_Task to complete_. Please return the lines below verbatim, beginning at the one that has "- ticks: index" and stopping after the one that has "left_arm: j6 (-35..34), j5", and add no other lines.

_Material provided_.

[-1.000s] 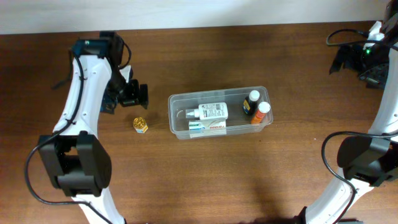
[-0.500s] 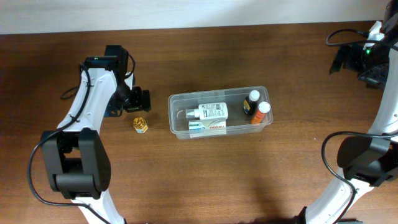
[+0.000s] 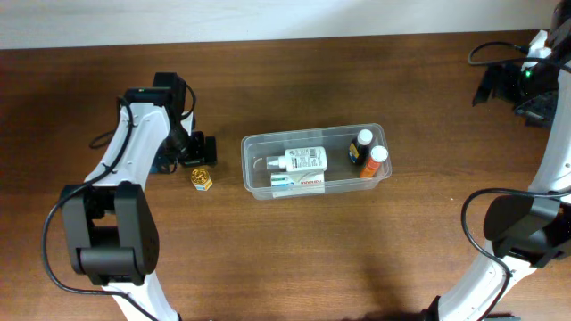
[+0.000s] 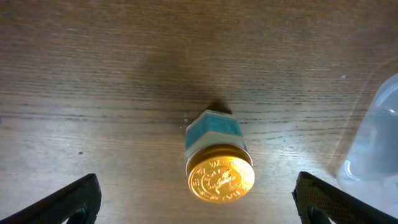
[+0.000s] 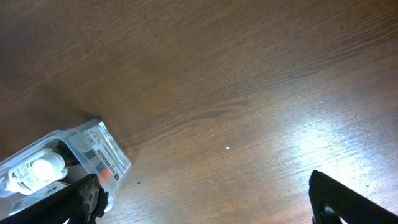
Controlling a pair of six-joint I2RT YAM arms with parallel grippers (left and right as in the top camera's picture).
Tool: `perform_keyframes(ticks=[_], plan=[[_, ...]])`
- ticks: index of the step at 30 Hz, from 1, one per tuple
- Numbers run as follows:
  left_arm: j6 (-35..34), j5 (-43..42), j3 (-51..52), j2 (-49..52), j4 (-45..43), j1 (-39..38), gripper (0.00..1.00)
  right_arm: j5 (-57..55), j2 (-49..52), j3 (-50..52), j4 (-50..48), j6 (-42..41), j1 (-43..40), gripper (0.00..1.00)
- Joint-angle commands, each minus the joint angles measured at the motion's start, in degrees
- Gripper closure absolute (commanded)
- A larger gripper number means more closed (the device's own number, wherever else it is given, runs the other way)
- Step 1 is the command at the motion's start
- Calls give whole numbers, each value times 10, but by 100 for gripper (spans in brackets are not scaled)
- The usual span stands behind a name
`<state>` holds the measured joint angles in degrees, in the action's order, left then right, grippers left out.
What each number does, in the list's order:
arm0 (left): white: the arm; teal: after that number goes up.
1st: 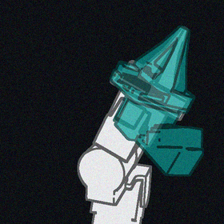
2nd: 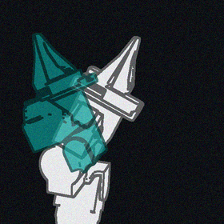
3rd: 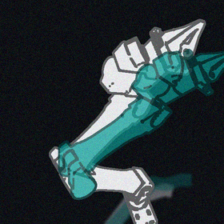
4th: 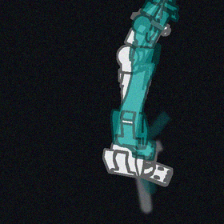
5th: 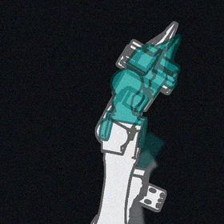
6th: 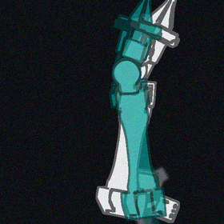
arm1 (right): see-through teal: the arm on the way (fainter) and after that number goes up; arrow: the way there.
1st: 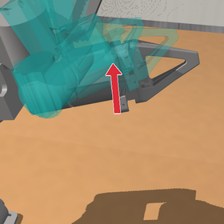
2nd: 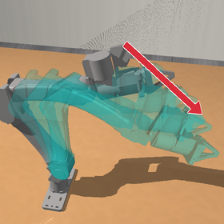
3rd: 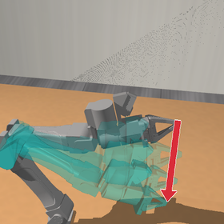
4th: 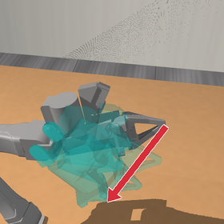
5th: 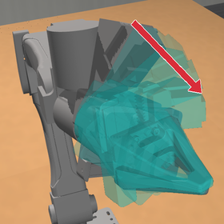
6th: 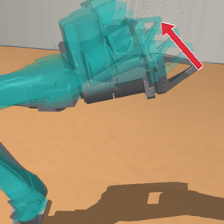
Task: Pack container
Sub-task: 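Lower the left gripper over the small gold-lidded jar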
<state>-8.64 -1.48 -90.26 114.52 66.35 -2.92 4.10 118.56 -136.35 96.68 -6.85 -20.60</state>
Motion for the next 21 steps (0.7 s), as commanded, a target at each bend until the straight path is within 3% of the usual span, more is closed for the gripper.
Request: perform_keyframes(ticks=[1,21], plan=[[10,4,12,-11,-13,3,1,-1,-11,2,0,2,-4,2],[37,4,14,69,-44,3,1,-1,-11,2,0,2,-4,2]])
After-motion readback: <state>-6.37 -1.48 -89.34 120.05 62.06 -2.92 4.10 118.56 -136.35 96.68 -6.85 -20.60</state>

_Response to this exercise_.
- ticks: index of the step at 30 Hz, from 1, one per tuple
- Numbers run as follows:
  left_arm: j6 (-35..34), j5 (-43..42), j3 (-51..52), j2 (-49..52), j4 (-45..43), j1 (-39..38), gripper (0.00..1.00)

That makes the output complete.